There are limitations to this study. A total of 38% of the patients were either lost to follow-up, had died or declined to provide fully up-to-date information on their current clinical status. Therefore the data from the cohort that we were able to follow-up completely may not be truly representative. However, we do have some information regarding the other patients, derived from their existing records, demonstrating that 23% of this group are also known to have had surgery so far, and it is likely that some of them have had injections or surgery that we do not know about. The demographic and clinical characteristics, and the CTS severity of the group who could not be followed-up but are still alive, are similar to those of the study group. There is little reason to believe that the overall rate of surgery in this group would have been much higher than that in the active study participants. Even if it is assumed that all of these patients have in fact had surgery, the overall rate of surgery after 8 years of follow-up would be 140/232 = 60%.
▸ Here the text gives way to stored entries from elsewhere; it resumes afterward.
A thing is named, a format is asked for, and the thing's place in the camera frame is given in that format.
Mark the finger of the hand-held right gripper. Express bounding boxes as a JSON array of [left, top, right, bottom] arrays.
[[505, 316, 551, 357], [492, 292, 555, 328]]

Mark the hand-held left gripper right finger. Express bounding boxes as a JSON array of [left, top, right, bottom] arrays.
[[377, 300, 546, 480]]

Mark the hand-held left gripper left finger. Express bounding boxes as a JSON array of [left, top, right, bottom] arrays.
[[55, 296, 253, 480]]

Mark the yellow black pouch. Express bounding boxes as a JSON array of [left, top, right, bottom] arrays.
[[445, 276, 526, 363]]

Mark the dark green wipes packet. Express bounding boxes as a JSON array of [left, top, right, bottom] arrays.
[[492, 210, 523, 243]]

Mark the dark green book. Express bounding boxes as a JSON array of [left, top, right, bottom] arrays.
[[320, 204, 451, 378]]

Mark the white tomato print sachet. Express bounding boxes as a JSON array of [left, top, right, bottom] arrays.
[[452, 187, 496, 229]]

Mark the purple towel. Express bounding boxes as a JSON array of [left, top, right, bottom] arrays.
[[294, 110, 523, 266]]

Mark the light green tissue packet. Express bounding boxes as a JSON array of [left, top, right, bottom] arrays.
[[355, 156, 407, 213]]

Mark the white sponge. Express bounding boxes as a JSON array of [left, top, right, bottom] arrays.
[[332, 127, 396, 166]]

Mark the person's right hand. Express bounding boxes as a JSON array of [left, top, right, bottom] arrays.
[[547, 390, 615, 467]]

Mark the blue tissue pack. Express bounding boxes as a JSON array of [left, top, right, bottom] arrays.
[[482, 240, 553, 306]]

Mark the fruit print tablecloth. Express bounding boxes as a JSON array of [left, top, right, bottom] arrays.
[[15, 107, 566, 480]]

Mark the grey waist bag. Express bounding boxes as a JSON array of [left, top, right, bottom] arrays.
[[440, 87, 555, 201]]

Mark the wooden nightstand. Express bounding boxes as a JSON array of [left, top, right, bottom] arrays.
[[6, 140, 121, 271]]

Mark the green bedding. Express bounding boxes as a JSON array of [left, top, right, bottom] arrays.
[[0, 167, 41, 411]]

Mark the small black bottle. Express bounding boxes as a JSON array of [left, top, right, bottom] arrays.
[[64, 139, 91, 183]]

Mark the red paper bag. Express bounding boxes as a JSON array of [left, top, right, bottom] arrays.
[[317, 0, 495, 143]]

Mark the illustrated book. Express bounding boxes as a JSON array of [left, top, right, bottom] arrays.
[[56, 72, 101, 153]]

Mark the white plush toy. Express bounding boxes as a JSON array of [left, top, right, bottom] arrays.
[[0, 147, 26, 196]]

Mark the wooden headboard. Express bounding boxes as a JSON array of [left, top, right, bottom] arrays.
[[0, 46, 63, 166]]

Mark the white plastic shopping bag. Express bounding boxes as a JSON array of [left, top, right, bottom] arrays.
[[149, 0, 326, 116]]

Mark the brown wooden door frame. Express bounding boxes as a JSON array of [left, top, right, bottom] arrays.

Overall, our best estimate of the proportion of patients requiring surgery within 8 years of initial injection for CTS is 41%. We therefore conclude that a significant proportion, perhaps the majority, of patients who initially present with mild to moderate CTS will not require surgery to obtain adequate symptom relief over an 8-year period, though many of them will require multiple injections during that time. A formal prospective study will be required to determine the relative cost effectiveness of a strategy of serial corticosteroid injections compared with early surgery for CTS.
Footnotes
Declaration of Conflicting Interests
The authors declared no potential conflicts of interest with respect to the research, authorship, and/or publication of this article.
Ethical approval
Ethics approval was given by the UK National Research Ethics Service, Bloomsbury.
Funding
The authors received no financial support for the research, authorship, and/or publication of this article.